Already under discussion is how to collect primary ratings research that would provide a baseline against which to compare data and analysis from Nielsen Media Research, which holds a near monopoly on TV ratings in the United States.
Representatives of Nielsen were on hand Jan. 31 at a nine-hour meeting in New York, along with a standing-room-only crowd of about 175 TV industry professionals from networks, ad agencies, competing rating services and other related businesses. The meeting was set up by the Advertising Research Foundation, a New York-based group whose mission, as stated on its Web site, is to “improve the practice of advertising, marketing and media research in pursuit of more effective marketing and advertising communications.”
The group, founded in 1936, has been galvanized in recent months as dissatisfaction has surfaced about Nielsen.
“The industry is all fired up,” said Nielsen spokesman Jack Loftus. “I think we, Nielsen, need to do some things about it very quickly.”
At the extraordinary Jan. 31 meeting on the “Accountability of Audience Measurement,” representatives from several foreign countries addressed the group to discuss how they handle TV ratings. Presentations were made by joint industry committees, or JICs, which collect and crunch data in the United Kingdom, France, Belgium and Germany. There were also speakers from Canada and Australia. Unlike in the United States, the JICs are able to bid out the research to competing services to get the best results.
“I think the road to progress has been clearly identified,” ARF CEO Bob Barocci said.
However, Mr. Barocci declined to be specific except to say, “A problem defined is a problem half-solved.”
Complaints about Nielsen in recent months have included allegations that the new Local People Meters undercount minorities and fail to provide the demographic info as promised and when promised.
Mr. Loftus agreed that a lot of frustration was expressed in the meeting. He said it was “a call for action on Nielsen’s part. I don’t think it can be ignored.”
“The extended industry spoke with great clarity and great passion,” said Mr. Barocci, who described the ARF’s role as that of a facilitator, not a leader.

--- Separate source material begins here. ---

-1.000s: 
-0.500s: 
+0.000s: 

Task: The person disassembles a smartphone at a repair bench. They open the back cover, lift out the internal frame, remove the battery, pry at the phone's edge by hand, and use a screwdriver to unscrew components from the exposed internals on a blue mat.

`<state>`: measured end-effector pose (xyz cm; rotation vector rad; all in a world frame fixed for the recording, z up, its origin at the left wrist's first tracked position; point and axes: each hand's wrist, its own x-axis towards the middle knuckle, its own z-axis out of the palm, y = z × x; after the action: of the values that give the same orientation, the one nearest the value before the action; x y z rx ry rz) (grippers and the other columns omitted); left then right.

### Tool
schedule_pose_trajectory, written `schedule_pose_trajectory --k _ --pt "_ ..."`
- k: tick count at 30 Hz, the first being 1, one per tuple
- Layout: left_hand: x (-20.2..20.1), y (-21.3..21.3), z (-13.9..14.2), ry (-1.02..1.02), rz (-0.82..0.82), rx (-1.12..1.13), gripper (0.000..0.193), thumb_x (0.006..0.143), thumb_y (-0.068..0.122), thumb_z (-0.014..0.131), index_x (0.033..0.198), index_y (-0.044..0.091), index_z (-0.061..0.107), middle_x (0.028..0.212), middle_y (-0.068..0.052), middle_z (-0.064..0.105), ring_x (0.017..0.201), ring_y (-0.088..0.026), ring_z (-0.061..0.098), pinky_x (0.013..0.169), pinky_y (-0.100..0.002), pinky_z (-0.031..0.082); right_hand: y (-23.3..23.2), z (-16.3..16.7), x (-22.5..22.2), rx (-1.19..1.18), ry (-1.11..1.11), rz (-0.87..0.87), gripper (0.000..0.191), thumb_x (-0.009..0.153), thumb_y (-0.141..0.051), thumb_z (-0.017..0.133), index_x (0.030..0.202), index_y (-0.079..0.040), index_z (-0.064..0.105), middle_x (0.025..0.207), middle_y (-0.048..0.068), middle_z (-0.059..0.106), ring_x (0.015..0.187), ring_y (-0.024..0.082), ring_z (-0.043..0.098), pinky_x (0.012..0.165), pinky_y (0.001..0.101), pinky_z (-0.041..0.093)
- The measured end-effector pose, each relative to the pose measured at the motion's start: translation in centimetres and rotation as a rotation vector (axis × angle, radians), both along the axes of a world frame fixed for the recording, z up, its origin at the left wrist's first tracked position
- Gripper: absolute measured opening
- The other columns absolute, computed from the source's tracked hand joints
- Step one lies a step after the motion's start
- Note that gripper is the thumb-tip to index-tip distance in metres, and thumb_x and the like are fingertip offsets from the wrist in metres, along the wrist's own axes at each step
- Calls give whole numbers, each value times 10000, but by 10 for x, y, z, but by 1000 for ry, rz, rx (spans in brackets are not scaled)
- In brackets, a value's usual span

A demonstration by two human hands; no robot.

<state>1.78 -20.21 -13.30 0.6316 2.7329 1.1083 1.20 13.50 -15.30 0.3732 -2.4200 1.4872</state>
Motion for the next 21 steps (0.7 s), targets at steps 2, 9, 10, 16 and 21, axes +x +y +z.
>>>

Because the JIC concept has been regarded as fraught with antitrust questions, any exploration of the subject must be handled carefully to avoid charges it would just be creating a new monopoly. But many participants left the ARF meeting-which was closed to the press-convinced that the industry representatives are capable of avoiding such pitfalls.
ARF’s TV and radio councils are scheduled to meet March 7. That is expected to result in an action plan, which will be presented and discussed April 19 at a general session of the 51st Annual ARF Conference. That meeting will include a presentation by Dr. Albert Colussi of the AGB Group, which is deploying people meter measurement systems in other countries.